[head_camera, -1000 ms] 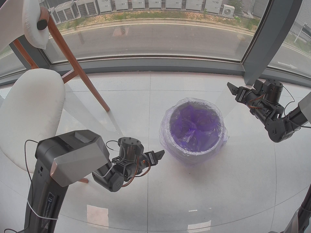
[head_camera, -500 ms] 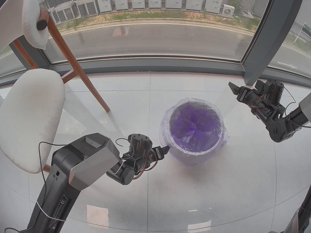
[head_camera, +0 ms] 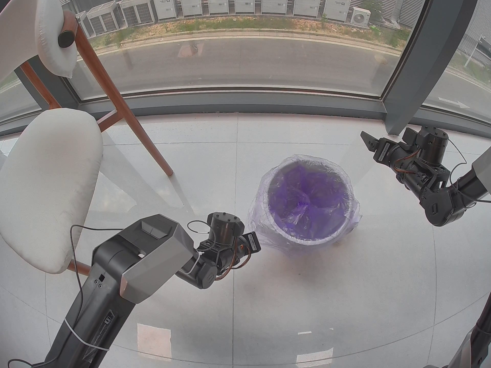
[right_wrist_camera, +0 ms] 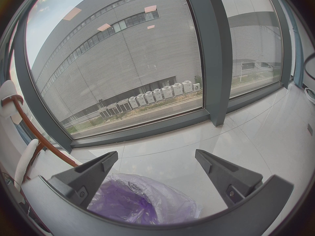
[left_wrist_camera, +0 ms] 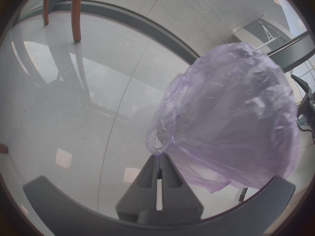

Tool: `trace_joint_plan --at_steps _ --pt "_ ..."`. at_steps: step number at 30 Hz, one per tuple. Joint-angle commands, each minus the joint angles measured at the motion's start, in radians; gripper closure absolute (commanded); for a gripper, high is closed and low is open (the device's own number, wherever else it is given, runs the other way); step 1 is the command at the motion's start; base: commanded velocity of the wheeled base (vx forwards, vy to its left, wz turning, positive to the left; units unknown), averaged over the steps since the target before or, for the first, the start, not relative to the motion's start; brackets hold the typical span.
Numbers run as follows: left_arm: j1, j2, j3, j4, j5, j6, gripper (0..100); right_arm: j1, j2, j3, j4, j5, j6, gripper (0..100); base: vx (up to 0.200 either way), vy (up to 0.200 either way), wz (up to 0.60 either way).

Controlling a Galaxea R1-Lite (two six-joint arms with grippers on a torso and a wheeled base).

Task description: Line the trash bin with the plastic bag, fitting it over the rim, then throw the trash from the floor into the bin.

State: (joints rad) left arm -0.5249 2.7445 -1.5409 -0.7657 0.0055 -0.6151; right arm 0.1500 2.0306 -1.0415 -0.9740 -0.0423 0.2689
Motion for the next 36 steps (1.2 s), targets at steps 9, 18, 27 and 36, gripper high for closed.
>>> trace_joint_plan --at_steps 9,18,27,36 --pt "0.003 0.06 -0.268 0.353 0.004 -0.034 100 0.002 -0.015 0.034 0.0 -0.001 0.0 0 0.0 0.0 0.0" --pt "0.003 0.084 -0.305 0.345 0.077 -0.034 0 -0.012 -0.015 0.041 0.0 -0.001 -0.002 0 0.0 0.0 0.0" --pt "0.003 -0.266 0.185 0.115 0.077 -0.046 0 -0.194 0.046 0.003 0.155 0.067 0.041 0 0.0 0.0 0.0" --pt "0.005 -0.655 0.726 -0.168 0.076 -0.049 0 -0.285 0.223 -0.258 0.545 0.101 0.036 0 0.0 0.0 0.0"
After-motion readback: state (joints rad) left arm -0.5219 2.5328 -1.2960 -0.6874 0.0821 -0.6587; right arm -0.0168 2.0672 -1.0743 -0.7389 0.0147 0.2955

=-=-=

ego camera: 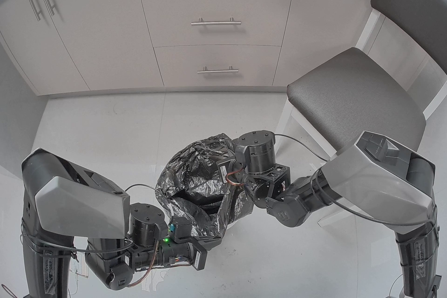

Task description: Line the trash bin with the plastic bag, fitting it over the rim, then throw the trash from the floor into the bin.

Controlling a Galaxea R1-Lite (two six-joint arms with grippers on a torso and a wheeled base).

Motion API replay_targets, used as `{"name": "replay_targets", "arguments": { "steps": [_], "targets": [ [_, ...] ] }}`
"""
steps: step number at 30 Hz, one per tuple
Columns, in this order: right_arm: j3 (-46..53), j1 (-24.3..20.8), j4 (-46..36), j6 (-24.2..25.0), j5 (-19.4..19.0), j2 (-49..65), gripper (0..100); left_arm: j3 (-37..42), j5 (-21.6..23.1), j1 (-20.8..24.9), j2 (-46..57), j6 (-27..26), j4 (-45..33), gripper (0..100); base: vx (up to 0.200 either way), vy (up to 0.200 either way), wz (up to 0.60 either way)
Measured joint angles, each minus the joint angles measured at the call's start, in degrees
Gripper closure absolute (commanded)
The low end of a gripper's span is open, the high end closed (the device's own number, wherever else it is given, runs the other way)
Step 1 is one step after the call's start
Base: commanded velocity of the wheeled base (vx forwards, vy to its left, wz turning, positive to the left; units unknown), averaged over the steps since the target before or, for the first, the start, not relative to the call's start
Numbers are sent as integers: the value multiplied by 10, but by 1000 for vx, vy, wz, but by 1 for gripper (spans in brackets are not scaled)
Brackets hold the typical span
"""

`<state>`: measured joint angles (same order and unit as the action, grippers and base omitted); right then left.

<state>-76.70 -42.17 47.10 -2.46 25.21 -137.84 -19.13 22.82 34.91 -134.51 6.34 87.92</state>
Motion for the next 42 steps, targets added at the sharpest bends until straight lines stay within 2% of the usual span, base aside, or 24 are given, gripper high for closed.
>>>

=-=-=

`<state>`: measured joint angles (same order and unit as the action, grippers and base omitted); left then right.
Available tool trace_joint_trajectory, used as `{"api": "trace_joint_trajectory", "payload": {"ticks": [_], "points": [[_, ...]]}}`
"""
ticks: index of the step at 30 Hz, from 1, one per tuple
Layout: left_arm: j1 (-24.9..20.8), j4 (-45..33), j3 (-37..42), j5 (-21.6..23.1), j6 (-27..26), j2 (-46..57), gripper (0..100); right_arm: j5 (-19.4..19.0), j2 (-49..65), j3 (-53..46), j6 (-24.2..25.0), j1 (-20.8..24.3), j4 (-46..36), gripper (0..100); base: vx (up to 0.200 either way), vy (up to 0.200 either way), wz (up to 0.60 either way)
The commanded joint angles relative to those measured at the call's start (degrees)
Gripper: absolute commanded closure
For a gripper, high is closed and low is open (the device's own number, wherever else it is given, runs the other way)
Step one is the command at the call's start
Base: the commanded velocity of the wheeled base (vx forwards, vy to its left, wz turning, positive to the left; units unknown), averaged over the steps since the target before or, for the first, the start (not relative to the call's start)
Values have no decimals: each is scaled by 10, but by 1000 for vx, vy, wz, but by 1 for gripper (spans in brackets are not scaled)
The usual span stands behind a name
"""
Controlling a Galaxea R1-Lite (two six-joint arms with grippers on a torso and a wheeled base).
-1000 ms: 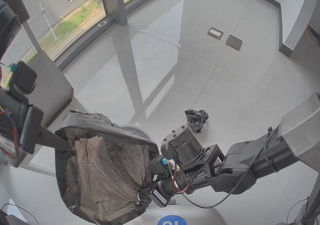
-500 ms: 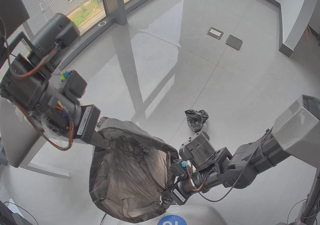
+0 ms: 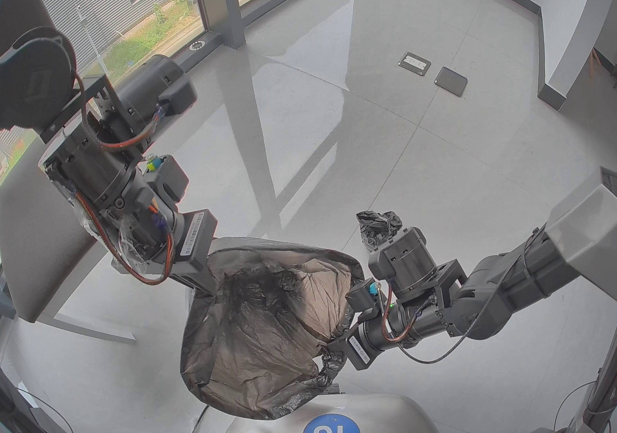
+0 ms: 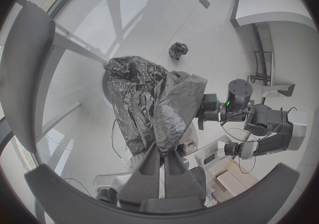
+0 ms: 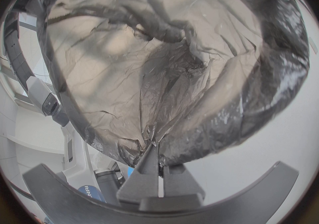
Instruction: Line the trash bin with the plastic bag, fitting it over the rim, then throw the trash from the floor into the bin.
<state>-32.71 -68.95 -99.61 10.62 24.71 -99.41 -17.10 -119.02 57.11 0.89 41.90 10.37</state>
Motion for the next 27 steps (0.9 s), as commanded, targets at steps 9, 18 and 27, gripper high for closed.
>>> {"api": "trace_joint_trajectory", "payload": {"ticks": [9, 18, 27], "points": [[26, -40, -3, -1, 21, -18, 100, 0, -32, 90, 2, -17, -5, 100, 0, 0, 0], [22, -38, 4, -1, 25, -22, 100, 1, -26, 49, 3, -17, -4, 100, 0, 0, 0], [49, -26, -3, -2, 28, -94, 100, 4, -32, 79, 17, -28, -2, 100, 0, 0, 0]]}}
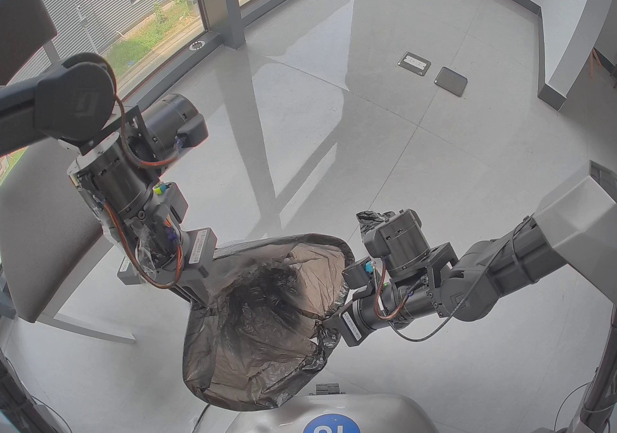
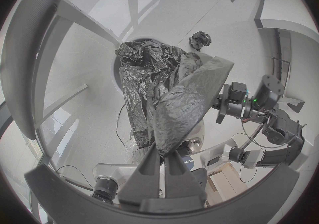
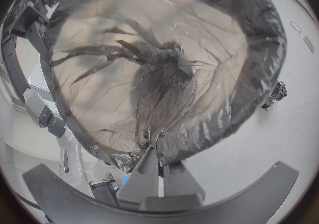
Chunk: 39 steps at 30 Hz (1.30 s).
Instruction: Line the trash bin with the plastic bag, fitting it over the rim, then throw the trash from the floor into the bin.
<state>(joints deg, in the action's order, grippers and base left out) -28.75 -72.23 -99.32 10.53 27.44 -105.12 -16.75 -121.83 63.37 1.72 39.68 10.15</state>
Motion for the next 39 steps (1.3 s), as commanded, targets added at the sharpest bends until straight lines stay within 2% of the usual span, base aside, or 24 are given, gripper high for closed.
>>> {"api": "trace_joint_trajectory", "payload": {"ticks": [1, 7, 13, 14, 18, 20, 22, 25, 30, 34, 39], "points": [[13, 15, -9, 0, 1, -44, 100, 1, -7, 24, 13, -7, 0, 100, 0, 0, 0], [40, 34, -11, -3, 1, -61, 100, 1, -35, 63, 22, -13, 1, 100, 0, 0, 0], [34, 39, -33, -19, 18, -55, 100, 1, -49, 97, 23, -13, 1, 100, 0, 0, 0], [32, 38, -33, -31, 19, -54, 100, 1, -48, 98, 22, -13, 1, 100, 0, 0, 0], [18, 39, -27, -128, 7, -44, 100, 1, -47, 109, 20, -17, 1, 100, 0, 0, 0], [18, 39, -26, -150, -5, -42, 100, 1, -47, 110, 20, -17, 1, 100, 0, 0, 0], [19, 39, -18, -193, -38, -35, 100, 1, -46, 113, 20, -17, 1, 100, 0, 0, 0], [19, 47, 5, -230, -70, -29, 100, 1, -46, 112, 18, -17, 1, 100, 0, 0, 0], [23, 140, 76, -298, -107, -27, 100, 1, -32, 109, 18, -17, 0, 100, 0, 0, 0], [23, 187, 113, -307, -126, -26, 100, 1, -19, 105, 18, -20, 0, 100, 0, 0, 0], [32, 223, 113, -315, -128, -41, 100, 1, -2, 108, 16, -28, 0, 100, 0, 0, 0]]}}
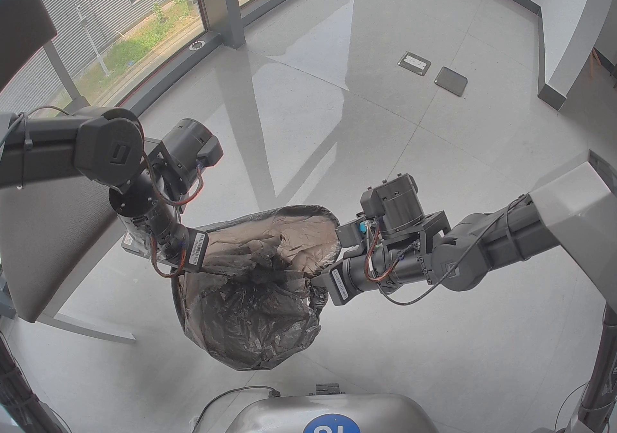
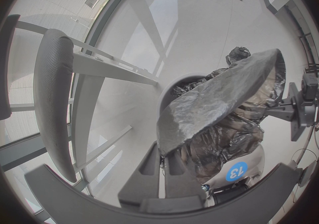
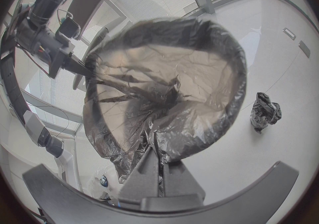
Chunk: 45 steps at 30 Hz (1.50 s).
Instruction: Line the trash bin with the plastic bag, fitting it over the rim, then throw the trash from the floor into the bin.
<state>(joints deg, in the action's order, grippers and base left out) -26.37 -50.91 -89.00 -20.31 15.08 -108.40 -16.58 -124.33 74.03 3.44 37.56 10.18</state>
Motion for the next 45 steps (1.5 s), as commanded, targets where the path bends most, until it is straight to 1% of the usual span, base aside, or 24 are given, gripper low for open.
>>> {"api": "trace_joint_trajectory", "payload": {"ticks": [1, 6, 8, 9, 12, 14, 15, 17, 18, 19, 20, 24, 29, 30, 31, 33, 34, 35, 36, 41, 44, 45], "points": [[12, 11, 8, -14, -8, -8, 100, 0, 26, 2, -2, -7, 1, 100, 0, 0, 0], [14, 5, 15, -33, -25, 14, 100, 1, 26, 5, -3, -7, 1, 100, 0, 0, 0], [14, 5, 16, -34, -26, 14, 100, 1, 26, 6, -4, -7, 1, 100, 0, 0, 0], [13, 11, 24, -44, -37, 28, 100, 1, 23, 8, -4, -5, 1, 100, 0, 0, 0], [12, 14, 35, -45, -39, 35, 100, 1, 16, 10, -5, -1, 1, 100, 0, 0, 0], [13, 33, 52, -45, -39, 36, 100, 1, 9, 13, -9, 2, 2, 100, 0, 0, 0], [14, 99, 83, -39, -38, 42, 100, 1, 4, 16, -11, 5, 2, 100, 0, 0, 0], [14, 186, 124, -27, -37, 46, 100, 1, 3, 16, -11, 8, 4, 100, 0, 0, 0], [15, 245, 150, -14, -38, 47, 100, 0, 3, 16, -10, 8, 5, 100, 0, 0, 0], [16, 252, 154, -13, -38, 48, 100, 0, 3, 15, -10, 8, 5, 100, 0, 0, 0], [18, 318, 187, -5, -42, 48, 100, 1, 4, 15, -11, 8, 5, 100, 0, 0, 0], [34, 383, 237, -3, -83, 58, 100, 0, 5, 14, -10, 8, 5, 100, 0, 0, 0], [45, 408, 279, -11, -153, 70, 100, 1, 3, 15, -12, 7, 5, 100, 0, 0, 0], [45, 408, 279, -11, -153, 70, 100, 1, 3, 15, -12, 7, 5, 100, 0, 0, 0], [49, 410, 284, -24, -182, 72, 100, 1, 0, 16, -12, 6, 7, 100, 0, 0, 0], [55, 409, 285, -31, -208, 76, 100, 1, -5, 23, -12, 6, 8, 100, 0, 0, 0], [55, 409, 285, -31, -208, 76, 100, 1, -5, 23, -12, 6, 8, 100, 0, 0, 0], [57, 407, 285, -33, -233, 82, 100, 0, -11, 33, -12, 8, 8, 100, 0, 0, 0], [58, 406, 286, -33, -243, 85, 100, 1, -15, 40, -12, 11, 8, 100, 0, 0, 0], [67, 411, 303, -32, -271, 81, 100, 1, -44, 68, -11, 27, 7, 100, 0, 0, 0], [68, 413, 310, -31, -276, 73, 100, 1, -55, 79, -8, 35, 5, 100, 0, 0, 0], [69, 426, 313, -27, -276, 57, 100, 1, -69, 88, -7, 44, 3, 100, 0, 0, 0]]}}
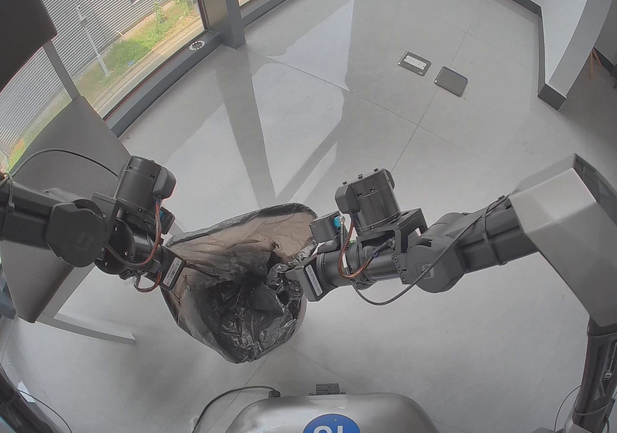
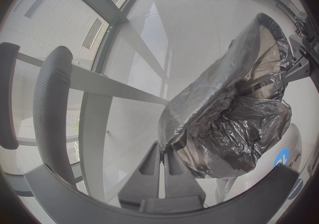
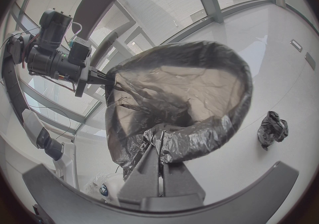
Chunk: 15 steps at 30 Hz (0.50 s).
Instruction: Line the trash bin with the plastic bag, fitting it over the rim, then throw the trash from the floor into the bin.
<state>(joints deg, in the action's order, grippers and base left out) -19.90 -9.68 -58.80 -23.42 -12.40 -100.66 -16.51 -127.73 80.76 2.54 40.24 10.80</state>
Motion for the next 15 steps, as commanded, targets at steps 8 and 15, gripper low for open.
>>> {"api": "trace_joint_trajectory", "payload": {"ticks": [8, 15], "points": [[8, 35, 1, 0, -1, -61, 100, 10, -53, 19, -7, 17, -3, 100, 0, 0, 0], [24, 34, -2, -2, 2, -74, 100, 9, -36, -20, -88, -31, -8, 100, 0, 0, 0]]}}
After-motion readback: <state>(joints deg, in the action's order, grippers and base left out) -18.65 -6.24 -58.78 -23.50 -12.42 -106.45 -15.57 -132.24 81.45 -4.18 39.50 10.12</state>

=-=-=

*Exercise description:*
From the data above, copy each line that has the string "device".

*Solved exercise:*
Tool: `trace_joint_plan --at_steps _ --pt "_ ..."`. at_steps: step number at 30 Hz, one per tuple. Joint-angle commands, each minus the joint angles measured at the motion's start, in radians; gripper closure absolute (commanded); for a gripper, high is closed and low is open (the device's own number, wherever else it is given, runs the other way); step 1 is the command at the motion's start; base: commanded velocity of the wheeled base (vx forwards, vy to its left, wz turning, positive to the left; units unknown), averaged over the steps since the target before or, for the first, the start, not relative to the motion's start; brackets hold the typical span.
The low end of a gripper's span is open, the high end closed (the device's own number, wherever else it is given, runs the other way)
For a gripper, high is closed and low is open (the device's own number, wherever else it is given, runs the other way)

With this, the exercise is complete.